### TASK DETAILS
Which lines below contain "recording"? Pull them out.

○ ○ ○ ○ ○

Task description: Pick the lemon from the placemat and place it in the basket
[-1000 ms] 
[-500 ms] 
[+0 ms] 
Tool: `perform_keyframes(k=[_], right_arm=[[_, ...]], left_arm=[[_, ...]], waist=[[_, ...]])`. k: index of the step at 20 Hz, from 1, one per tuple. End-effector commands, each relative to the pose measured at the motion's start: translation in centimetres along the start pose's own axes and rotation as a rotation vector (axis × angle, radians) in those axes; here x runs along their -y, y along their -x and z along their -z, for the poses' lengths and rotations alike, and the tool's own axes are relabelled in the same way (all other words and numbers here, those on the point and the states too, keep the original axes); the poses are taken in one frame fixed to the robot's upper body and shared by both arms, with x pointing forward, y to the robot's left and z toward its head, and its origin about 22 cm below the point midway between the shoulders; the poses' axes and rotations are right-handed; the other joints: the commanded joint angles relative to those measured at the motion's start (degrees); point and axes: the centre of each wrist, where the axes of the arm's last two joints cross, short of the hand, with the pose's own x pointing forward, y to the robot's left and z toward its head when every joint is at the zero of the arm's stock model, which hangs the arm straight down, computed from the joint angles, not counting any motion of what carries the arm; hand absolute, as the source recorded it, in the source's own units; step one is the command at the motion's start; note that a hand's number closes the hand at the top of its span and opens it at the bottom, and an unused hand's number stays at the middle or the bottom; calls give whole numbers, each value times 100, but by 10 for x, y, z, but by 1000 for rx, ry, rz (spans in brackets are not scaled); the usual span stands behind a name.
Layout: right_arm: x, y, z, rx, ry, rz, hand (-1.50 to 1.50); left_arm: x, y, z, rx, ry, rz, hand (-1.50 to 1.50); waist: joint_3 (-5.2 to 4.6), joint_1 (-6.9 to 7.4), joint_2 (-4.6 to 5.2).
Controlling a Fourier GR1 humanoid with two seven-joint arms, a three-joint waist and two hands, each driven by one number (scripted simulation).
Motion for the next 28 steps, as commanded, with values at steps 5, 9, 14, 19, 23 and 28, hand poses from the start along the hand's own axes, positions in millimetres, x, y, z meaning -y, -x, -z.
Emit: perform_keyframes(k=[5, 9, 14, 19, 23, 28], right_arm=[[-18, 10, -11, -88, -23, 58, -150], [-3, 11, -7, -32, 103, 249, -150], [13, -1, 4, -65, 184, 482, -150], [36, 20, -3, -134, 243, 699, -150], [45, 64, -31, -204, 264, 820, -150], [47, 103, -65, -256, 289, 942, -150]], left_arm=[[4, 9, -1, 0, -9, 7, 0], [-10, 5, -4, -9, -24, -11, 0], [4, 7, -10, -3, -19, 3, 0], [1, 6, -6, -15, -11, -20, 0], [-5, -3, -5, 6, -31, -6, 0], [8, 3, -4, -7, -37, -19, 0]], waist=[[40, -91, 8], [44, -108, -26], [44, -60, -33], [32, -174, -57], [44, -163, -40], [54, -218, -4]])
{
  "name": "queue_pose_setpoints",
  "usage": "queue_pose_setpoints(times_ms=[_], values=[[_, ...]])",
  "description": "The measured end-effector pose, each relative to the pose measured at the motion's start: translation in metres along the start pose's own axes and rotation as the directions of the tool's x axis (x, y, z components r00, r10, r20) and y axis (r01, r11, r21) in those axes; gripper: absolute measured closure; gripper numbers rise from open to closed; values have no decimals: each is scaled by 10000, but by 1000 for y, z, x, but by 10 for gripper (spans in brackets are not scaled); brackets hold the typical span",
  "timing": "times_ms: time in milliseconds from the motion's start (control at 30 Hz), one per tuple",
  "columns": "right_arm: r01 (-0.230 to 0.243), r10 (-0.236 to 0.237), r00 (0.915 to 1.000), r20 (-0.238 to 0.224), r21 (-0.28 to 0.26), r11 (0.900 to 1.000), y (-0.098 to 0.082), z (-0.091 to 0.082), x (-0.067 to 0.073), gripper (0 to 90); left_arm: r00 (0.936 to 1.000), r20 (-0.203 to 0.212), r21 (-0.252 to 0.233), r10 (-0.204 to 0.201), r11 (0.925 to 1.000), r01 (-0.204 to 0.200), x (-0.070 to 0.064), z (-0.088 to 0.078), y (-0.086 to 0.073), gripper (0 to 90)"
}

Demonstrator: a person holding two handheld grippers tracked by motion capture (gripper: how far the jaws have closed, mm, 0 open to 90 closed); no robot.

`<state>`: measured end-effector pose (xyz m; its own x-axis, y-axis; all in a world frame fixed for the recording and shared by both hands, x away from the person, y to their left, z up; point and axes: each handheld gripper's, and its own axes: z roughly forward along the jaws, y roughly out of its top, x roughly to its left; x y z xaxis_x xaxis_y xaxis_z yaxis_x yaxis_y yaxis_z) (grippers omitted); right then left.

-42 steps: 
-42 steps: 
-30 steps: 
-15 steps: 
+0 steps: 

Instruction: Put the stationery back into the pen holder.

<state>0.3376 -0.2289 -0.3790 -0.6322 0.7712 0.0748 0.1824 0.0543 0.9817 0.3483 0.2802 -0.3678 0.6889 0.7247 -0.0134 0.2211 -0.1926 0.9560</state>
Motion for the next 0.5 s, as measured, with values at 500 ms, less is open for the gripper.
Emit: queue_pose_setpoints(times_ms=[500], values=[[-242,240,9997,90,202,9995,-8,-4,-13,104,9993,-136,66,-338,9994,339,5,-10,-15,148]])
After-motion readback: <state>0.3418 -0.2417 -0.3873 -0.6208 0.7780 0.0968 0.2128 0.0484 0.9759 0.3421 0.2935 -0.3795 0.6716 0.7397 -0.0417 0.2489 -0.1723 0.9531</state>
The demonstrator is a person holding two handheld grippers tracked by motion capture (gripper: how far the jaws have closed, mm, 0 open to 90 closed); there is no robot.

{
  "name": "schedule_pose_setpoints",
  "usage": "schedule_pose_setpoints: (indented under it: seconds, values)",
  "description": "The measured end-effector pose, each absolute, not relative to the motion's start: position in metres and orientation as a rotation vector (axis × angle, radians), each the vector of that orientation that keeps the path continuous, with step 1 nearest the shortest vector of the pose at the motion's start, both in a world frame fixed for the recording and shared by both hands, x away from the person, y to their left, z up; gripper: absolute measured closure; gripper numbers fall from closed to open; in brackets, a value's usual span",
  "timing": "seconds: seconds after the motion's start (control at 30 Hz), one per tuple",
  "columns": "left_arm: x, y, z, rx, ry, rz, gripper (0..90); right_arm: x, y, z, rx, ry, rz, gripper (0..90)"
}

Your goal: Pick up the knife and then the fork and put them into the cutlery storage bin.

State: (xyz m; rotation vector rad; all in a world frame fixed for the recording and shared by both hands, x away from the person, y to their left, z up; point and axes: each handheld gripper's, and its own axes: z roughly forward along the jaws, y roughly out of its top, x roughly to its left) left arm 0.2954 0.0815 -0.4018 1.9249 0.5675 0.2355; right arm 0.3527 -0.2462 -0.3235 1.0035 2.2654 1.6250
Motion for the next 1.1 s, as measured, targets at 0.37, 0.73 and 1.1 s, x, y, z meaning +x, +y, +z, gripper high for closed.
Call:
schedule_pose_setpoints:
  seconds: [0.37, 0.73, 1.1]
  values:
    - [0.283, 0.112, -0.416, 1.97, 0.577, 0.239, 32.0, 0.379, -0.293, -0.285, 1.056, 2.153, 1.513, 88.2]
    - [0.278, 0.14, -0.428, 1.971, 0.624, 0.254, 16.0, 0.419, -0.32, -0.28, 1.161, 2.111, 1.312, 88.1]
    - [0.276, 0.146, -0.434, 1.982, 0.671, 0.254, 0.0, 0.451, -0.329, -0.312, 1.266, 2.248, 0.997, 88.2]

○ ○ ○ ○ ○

### YOUR RESPONSE
`<state>`: measured end-effector pose (xyz m; its own x-axis, y-axis; all in a world frame fixed for the recording and shared by both hands, x away from the person, y to their left, z up; point and axes: each handheld gripper's, and its own axes: z roughly forward along the jaws, y roughly out of its top, x roughly to its left; x y z xaxis_x xaxis_y xaxis_z yaxis_x yaxis_y yaxis_z) (grippers omitted); right then left.
  "description": "The measured end-effector pose, each absolute, not relative to the motion's start: position in metres and orientation as a rotation vector (axis × angle, radians), each the vector of that orientation that keeps the path continuous, with step 1 nearest the shortest vector of the pose at the motion's start, both in a world frame fixed for the recording and shared by both hands, x away from the person, y to their left, z up; gripper: absolute measured closure; gripper numbers fall from closed to open; in brackets, a value's usual span",
State: (xyz m; rotation vector rad; all in a world frame fixed for the recording and shared by both hands, x away from the person, y to their left, z up; point and axes: each handheld gripper's, and its own axes: z roughly forward along the jaws, y roughly out of its top, x roughly to its left) left arm 0.2954 0.0815 -0.4018 1.9249 0.5675 0.2355; right arm 0.3527 -0.2462 -0.3235 1.0035 2.2654 1.6250

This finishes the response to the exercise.